まあでも、あたしから彼等に言いたいのはぶっちゃけコレだけだ。

あたしは基本、連携を取るとか指揮を執るとかに向かない。

夜刀も昔は軍属だった時あるし、あたしにもそういった知識はあるけど。

背中を任せられる相手がいない。あたし達より上手く立ち回れる人間がいない。

そんなこんなで、スタンドプレーばっかりやってたもんだから・・・・・・まあ、平たく言えば、人を使うのがむたくそ下手なのさ。





「師団に関してはコレから皆さんの中で副師団長を決定して頂き、その方に一任します。私は一切、貴方方に指示を出しませ――――――」

「ちょ、ちょっと待ってくれ!!・・・・・・じゃない、待って下さい師団長!!」





つらつらと言いたい放題言ってたら、横から慌ててお声が掛かった。

・・・・・・んや?このガタイのイイ男前さんは・・・・・・

確か、前の団内で上司と意見が合わなくて煙たがられてたっていう。





「何でしょう、ビル・ロズウェス謡手」

至極平坦な声で聞いたら、グッ、と息を呑んだ彼は、ソレでも果敢にあたしにモノ申してきた。





「あんたはさっき師団長就任の事を不本意と言って、辞任の事も上に通してるって言うが、ソレでも今はまだ師団長なんでしょう?」

「はい。それが?」

「だったら、今のあんたには未だ師団長としての責務があるんじゃないですか」

「ですが、今後就任される新しい師団長と私と、貴方方に求める事が全く食い違っていたら貴方方の意識の切り替えも面倒でしょう?」

「ま、まあ、そりゃ、そうかも知れませんが」

「だから私は貴方方に何も言いません。一切関与もしません。辞任するんですから。貴方方も、現在師団長位は空席なのだと思って下さい」

「だからって無責任過ぎるだろうが!!」





怒号が轟いた。

師団員さん達が、その迫力にビクリと身体を竦ませる。

だけどあたしは平然と、肩で息をしながらあたしを見据えているビル・ロズウェス謡手にちらりと視線を流すだけで。

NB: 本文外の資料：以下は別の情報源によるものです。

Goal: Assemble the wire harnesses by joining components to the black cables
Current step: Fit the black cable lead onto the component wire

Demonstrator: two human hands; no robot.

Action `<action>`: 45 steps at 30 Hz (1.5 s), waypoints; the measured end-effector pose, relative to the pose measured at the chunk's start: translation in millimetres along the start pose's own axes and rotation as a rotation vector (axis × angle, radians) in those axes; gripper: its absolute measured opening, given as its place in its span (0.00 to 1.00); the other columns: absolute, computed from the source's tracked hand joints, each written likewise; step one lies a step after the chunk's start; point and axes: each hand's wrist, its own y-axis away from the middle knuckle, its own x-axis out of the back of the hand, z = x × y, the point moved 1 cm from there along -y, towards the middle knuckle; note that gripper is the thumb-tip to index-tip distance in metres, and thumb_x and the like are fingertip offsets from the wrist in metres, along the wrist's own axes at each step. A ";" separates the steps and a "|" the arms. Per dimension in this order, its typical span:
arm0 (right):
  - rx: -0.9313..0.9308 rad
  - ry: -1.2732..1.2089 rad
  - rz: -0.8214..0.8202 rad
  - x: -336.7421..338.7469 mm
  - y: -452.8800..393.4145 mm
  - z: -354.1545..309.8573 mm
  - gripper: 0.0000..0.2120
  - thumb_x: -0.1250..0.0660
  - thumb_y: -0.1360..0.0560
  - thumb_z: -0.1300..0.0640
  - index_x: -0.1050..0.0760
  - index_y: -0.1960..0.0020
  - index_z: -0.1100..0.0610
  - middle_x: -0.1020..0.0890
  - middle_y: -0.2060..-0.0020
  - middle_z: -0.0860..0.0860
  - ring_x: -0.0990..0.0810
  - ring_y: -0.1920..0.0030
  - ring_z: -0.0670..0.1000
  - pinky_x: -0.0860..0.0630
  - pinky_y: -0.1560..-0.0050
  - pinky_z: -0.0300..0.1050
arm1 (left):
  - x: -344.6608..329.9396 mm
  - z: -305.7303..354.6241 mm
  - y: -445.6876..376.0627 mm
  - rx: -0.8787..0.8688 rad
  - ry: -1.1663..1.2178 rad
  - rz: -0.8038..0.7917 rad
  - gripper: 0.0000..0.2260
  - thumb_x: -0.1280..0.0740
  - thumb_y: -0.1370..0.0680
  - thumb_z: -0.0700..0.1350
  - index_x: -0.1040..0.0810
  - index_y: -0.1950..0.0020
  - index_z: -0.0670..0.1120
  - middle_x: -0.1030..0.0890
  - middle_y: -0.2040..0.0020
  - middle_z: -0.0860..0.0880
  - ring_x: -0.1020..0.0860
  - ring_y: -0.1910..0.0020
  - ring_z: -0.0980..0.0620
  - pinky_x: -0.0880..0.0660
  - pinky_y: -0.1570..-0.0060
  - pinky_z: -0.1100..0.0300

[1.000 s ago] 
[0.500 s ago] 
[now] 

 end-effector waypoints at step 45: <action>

ソレが、なおさら彼の怒気を誘ったんだろう。ぐい、と襟首掴まれた。





「嫌々だろうが何だろうが、今のあんたは師団長だ。俺等の命を預かる身だ。ソレを、なのに」

低く低く、抑えられた声。ふるふると、怒りで震える手。

「あんた、師団長って立場を、人の上に立つ者の意味を何だと思ってんだ」





ふん。そーくるか。

だったら。





「ならば貴方は、私の事を何だとお思いで?」





襟首を掴まれたまま、鼻で嗤う様に。

「総長の稚児。第6師団長のツバメ。上層部に脚を開いて媚を売る男娼?」

目を見開いてあたしを凝視する彼の手を、何事も無かったかの様に解き。

「否定はしませんよ。私の事をろくに知ろうともしない人に、ソレが真実か嘘かなど、説いた処で聞かない人間は頑なに聞こうとしないのだから」

しん、と静まり返る場に、あたしの声だけが響き渡る。

「何を言っても何をしても。『私』を見る人間など皆無。だから私も、誰も見ない。誰の命も、背負わない。背負いたくも無い」

皆が見てるのは『あたし』じゃない。『アッシュ』だ。そしてその『アッシュ』すら、誰もホントのところを見ない。てんてーですら。





「貴方だってこんな青二才が上司なんてお厭でしょう?・・・・・・私は貴方方に何も望まない。だから貴方方も、私に何も望まないで下さい」





静かに宣言した視線の端。水主が、痛そうな顔をしているのを、見た。
 
 
 
 
 
 
 
 
 
 




















原作の燃え滓さんは、師団長をちゃんとやってたんだろーか、と思う。

ゲーム中はずっと1人で、漆黒の翼とギンジさん、しか繋ぎを付けてなかったから。

燃え滓さんの監視としててんてーが付けた、だから特務師団員は味方じゃなかったという可能性が濃厚かと。

そしておねにーさまはソレ以前の問題でせう、と彼等を拒否。誰が自分を舐めて掛かってるヤツ等の面倒見なきゃなんないんだ、て感じで。